Generalized loss function class that can be used to combine more than one loss function

Parameters:

• losses (List[_Loss]) – List of torch loss modules

• weights (Optional[List[float]]) – List of corresponding weights for each loss in the losses list. By default, each loss is weighted equally by 1.0.

class mlcg.nn.losses.ForceRMSE(force_kwd='forces', size_average=None, reduce=None, reduction='mean')

Force root-mean-square error loss, as defined by:

\[L\left(f,\hat{f}\right) = \sqrt{ \frac{1}{Nd}\sum_{i}^{N} \left\Vert f_i - \hat{f}_i \right\Vert ^2 }\]

where \(f\) are predicted forces, \(\hat{f}\) are reference forces, \(N\) is the number of examples/structures, and \(d\) is the real space dimensionality (eg, \(d=3\) for proteins)

Parameters:

• force_kwd (str) – string to specify the force key in an AtomicData instance

• size_average (Optional[bool]) – If True, the loss is normalized by the batch size

• reduce (Optional[bool]) – If True, the loss is reduced to a scalar

• reduction (str) –

  Specifies the method of reduction. See here for more options.

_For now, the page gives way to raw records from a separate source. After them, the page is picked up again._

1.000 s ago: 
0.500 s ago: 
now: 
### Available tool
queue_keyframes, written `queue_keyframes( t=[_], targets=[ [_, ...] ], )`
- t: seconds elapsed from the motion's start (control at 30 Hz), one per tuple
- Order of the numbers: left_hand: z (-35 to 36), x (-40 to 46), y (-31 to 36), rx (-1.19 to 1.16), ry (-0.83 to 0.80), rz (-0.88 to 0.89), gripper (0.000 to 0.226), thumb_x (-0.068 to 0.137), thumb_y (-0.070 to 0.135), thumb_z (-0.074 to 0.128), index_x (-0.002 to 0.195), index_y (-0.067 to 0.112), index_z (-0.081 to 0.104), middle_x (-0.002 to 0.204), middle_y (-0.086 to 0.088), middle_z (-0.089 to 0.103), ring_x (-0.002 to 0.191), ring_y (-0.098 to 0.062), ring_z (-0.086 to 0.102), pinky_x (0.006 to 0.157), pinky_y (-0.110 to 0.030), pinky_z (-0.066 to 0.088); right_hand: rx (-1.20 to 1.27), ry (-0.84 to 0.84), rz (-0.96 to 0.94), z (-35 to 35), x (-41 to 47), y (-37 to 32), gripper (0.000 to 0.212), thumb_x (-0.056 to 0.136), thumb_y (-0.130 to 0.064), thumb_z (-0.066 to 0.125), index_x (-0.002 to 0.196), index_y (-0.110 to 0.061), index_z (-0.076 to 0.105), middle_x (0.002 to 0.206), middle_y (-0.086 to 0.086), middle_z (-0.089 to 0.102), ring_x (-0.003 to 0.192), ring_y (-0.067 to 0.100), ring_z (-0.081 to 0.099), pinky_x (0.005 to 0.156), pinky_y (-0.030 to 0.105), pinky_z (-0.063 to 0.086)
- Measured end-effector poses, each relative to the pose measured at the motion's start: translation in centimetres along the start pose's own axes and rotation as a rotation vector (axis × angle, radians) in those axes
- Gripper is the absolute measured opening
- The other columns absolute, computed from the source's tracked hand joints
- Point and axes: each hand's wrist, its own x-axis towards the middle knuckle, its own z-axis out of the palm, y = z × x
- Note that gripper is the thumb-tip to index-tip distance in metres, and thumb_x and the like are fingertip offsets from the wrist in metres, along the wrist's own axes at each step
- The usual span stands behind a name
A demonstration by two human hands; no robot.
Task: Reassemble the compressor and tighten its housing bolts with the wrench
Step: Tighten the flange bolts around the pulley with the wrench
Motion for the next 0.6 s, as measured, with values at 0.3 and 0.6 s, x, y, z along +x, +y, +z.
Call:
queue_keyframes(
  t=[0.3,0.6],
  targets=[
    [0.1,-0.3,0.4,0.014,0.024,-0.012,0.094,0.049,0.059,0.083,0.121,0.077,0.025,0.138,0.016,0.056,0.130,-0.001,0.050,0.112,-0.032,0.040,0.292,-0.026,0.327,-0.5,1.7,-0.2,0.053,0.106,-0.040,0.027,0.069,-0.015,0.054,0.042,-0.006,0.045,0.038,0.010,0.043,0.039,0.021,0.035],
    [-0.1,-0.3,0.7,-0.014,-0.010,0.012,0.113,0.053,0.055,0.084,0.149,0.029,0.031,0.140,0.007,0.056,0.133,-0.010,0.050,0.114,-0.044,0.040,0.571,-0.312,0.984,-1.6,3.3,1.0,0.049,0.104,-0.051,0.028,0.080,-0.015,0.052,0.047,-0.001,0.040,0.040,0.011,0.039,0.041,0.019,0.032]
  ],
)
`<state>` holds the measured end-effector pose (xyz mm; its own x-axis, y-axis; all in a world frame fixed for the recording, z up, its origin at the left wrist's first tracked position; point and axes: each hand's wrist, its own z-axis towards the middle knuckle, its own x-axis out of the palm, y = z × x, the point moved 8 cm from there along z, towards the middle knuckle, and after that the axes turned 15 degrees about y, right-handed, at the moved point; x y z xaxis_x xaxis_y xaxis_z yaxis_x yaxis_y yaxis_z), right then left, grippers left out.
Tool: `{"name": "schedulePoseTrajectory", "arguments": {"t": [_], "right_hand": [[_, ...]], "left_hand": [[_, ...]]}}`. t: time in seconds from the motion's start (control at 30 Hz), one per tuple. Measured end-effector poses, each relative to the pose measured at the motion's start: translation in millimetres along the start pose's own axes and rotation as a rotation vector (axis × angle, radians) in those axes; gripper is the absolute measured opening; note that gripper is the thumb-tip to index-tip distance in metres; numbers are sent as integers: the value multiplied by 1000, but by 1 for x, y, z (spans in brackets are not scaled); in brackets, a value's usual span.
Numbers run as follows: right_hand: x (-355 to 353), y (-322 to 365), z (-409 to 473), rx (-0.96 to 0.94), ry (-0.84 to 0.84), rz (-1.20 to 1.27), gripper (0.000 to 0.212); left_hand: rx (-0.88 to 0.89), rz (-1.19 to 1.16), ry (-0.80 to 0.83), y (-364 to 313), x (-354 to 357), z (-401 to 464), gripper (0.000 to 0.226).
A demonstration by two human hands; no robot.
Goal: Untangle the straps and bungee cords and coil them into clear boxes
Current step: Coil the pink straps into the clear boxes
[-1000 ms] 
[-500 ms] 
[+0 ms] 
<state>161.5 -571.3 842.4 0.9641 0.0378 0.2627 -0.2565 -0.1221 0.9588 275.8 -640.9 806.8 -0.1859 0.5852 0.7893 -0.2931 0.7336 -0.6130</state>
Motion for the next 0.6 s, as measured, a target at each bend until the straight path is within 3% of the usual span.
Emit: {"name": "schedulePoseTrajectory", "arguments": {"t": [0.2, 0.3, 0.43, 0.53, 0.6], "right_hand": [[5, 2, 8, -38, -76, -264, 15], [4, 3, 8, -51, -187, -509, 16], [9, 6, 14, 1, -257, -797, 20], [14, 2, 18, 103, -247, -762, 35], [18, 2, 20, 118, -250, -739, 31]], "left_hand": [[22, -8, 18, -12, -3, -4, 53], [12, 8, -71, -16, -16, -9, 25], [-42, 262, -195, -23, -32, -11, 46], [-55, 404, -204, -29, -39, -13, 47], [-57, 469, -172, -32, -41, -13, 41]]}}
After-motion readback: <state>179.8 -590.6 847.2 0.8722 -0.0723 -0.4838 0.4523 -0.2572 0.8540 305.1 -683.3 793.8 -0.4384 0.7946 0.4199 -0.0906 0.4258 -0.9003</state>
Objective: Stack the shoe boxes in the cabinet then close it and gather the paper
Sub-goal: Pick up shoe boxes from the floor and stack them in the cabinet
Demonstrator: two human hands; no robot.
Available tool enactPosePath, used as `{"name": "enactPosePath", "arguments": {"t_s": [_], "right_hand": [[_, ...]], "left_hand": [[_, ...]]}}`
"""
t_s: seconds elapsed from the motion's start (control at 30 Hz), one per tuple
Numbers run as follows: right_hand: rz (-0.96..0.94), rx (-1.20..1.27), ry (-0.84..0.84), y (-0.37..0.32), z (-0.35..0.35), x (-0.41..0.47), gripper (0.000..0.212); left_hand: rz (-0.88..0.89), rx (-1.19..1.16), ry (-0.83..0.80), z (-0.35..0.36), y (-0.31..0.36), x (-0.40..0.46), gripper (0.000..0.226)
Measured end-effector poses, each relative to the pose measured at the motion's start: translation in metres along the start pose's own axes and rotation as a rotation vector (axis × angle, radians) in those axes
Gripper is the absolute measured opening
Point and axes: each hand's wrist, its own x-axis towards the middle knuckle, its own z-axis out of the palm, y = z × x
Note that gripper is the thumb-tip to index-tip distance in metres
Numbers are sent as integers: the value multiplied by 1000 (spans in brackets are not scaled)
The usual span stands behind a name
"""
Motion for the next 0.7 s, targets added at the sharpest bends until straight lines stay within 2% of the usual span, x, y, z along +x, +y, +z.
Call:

class mlcg.nn.losses.ForceMSE(force_kwd='forces', size_average=None, reduce=None, reduction='mean')

Force mean square error loss, as defined by:

\[L\left(f,\hat{f}\right) = \frac{1}{Nd}\sum_{i}^{N} \left\Vert f_i - \hat{f}_i \right\Vert ^2\]

where \(f\) are predicted forces, \(\hat{f}\) are reference forces, \(N\) is the number of examples/structures, and \(d\) is the real space dimensionality (eg, \(d=3\) for proteins)

Parameters:

• force_kwd (str) – string to specify the force key in an AtomicData instance

• size_average (Optional[bool]) – If True, the loss is normalized by the batch size

• reduce (Optional[bool]) – If True, the loss is reduced to a scalar

• reduction (str) –

  Specifies the method of reduction. See here for more options.